Erroneous modification of the jury verdict.

- Trial court erroneously modified the jury verdict by awarding any overpayment of marital debt to the wife. In ordering that $19,861 of the house sale proceeds be paid toward non-existent debts and that the resulting overpayment then be returned to the wife, the trial court completely undermined the jury verdict by giving the wife a windfall of approximately $19,000 that the jury did not intend, while denying the mother-in-law the proceeds from the house sale awarded to her in the verdict. Blevins v. Brown, 267 Ga. App. 665, 600 S.E.2d 739 (2004).

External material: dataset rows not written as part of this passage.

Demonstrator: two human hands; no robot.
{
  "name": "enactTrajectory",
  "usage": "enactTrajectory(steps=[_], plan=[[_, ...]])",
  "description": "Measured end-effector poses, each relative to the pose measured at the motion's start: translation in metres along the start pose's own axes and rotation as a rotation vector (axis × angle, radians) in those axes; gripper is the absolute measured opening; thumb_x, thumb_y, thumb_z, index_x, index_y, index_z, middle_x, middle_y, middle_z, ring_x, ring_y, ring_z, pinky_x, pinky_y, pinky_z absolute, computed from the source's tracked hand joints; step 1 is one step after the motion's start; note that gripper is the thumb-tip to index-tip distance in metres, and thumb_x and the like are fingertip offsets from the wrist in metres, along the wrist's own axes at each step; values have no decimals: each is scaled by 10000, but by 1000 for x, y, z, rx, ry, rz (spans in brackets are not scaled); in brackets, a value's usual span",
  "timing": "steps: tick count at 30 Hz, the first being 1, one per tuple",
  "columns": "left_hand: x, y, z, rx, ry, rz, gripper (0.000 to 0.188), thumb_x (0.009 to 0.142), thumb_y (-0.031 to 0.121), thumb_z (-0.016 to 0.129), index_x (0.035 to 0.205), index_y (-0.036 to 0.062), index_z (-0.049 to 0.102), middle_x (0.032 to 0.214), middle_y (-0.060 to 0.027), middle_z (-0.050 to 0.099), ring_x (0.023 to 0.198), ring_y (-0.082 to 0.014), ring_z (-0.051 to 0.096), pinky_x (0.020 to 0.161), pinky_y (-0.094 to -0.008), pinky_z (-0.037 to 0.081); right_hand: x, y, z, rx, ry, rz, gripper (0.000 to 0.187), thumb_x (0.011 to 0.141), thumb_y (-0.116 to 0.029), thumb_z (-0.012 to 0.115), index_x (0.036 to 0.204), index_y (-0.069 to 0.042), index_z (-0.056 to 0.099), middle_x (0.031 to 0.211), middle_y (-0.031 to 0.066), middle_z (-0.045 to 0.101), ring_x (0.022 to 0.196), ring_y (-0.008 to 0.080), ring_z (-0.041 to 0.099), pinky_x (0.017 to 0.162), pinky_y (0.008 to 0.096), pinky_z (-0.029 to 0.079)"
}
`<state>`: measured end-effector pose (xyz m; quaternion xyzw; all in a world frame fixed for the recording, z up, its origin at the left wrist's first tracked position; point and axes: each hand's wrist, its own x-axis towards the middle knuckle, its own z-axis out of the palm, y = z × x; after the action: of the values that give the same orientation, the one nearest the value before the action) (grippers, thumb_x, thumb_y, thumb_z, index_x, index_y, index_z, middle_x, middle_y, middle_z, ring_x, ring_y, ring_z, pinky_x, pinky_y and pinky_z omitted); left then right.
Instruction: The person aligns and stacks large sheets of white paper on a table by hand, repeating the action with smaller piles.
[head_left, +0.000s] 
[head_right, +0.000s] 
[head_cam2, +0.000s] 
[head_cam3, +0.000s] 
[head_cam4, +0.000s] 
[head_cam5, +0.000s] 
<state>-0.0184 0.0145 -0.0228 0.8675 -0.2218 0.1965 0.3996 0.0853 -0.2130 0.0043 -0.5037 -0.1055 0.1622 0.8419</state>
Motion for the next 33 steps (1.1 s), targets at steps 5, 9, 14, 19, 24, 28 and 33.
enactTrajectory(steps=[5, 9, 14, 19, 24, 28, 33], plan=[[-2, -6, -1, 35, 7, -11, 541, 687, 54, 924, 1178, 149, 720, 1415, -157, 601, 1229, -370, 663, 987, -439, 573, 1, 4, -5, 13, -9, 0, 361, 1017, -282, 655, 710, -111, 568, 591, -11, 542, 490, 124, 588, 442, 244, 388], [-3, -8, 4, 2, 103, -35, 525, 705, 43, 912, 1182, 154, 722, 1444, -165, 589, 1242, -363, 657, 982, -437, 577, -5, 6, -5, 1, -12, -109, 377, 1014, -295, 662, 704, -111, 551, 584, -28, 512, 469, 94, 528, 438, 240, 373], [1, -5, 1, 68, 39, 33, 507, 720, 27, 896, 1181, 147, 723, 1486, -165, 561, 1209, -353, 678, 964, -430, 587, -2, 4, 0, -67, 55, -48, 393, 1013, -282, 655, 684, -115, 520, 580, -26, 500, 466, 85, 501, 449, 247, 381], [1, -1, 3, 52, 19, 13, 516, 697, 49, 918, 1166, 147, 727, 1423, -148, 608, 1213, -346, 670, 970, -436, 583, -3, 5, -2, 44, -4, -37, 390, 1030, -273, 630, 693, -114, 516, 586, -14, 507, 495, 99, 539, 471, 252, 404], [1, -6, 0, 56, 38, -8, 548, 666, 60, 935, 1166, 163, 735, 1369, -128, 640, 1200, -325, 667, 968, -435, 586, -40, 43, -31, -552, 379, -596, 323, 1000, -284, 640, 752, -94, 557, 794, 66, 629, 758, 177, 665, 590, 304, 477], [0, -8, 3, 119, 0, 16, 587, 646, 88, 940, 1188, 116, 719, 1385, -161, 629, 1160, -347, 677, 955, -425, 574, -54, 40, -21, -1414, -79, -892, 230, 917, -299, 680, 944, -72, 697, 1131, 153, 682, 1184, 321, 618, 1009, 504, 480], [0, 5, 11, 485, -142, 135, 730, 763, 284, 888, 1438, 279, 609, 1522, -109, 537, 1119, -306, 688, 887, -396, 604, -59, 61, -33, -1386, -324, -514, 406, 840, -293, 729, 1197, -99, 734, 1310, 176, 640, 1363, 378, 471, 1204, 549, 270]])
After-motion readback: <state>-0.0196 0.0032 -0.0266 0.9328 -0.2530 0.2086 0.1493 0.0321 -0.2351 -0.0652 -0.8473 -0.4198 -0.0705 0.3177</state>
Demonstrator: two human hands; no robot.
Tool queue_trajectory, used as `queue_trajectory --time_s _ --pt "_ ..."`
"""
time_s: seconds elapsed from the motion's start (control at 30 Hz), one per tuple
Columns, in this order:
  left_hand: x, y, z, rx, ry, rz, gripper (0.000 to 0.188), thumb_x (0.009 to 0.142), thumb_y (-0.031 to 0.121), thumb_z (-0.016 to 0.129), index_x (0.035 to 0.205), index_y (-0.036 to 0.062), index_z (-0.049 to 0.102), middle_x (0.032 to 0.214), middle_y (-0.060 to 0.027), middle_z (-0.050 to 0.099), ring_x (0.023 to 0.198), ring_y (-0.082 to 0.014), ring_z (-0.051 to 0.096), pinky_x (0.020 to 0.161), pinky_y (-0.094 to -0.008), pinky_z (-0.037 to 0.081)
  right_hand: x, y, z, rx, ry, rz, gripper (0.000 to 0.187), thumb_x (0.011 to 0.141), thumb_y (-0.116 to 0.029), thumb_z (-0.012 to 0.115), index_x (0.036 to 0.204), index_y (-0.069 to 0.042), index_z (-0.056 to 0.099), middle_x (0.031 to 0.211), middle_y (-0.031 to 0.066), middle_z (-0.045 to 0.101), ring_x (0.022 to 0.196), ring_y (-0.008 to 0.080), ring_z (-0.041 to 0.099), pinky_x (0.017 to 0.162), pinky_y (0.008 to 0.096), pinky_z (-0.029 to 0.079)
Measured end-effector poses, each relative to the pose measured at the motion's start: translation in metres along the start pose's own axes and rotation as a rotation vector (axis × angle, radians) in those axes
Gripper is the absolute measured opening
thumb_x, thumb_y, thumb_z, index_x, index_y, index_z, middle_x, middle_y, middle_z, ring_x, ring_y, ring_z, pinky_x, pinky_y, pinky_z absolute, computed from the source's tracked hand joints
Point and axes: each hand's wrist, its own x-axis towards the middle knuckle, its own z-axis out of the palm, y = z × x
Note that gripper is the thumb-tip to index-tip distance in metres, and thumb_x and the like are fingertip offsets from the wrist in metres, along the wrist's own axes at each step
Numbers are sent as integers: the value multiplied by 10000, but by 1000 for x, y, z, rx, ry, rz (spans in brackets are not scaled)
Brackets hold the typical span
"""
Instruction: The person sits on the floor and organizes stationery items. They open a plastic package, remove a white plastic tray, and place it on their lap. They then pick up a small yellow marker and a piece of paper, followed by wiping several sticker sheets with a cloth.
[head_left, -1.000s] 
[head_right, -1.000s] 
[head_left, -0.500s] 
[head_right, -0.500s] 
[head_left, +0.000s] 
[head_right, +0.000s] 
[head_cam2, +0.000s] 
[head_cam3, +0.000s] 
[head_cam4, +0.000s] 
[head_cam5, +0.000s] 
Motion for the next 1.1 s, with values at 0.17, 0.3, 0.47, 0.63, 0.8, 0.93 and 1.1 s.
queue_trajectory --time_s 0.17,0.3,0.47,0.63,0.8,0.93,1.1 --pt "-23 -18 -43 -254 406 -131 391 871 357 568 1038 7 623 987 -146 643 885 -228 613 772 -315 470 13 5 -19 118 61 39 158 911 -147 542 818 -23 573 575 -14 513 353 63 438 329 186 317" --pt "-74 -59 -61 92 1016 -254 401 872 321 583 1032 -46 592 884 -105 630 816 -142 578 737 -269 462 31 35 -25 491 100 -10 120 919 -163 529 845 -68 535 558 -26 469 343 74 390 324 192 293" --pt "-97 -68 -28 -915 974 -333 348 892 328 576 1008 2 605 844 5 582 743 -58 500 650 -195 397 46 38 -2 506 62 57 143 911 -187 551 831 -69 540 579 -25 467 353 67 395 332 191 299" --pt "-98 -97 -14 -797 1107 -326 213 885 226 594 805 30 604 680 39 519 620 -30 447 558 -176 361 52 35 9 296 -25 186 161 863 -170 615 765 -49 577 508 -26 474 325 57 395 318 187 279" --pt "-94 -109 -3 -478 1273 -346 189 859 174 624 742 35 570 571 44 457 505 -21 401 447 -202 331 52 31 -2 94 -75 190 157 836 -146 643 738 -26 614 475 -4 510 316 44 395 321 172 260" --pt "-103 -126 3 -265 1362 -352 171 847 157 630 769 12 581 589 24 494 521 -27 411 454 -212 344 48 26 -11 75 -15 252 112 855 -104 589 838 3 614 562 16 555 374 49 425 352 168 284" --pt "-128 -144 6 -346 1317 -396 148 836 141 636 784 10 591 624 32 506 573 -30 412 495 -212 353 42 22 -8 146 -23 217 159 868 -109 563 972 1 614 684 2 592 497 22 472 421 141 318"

Cited in Banks v. Kilday, 88 Ga. App. 307, 76 S.E.2d 642 (1958); Hesters v. Sammons, 106 Ga. App. 126, 126 S.E.2d 484 (1962); Jenkins v. Tastee-Freez of Ga., Inc., 114 Ga. App. 849, 152 S.E.2d 909 (1966); Willingham v. Lee, 124 Ga. App. 641, 185 S.E.2d 553 (1971); Norton Realty & Loan Co. v. Board of Educ., 129 Ga. App. 668, 200 S.E.2d 461 (1973); Jackson v. Riviera Dev. Corp., 130 Ga. App. 146, 202 S.E.2d 545 (1973); Kamor v. Firemen's Fund Ins. Co., 133 Ga. App. 234, 211 S.E.2d 179 (1974); Jolly v. Jolly, 137 Ga. App. 625, 224 S.E.2d 807 (1976); Erdmier v. Eunice, 143 Ga. App. 505, 239 S.E.2d 192 (1977); Lowe v. Lowe, 243 Ga. 398, 254 S.E.2d 323 (1979); First Am. Bank v. Bishop, 244 Ga. 317, 260 S.E.2d 49 (1979); Turley v. Turley, 244 Ga. 808, 262 S.E.2d 112 (1979); C & W Land Dev. Corp. v. Kaminsky, 175 Ga. App. 774, 334 S.E.2d 362 (1985); Force v. McGeachy, 186 Ga. App. 781, 368 S.E.2d 777 (1988); Chastain v. United States Fid. & Guar. Co., 190 Ga. App. 215, 378 S.E.2d 397 (1989); First Union Nat'l Bank v. Gorlin, 194 Ga. App. 574, 390 S.E.2d 923 (1990); Meyers v. Thornton, 224 Ga. App. 326, 480 S.E.2d 334 (1997); Pinkerton & Laws, Inc. v. Macro Constr., Inc., 226 Ga. App. 169, 485 S.E.2d 797 (1997); Holmes v. Henderson, 274 Ga. 8, 549 S.E.2d 81 (2001); Navy Fed. Credit Union v. McCrea, 337 Ga. App. 103, 786 S.E.2d 707 (2016).

RESEARCH REFERENCES

C.J.S.

- 49 C.J.S., Judgments, §§ 77, 78.

ALR.

- Judgments enforcing contract contrary to public policy as subject to collateral attack, 30 A.L.R. 1100.

Right of one liable for death or injury to have damages awarded in judgment against him paid over to physician or nurse for medical attention given to injured or deceased person, 66 A.L.R. 711.

Power of court to add interest to verdict returned by jury, 72 A.L.R. 1150.

Right to have jury polled regarding method of reaching verdict, 86 A.L.R. 203.

Absence of accused at return of verdict in felony case, 23 A.L.R.2d 456.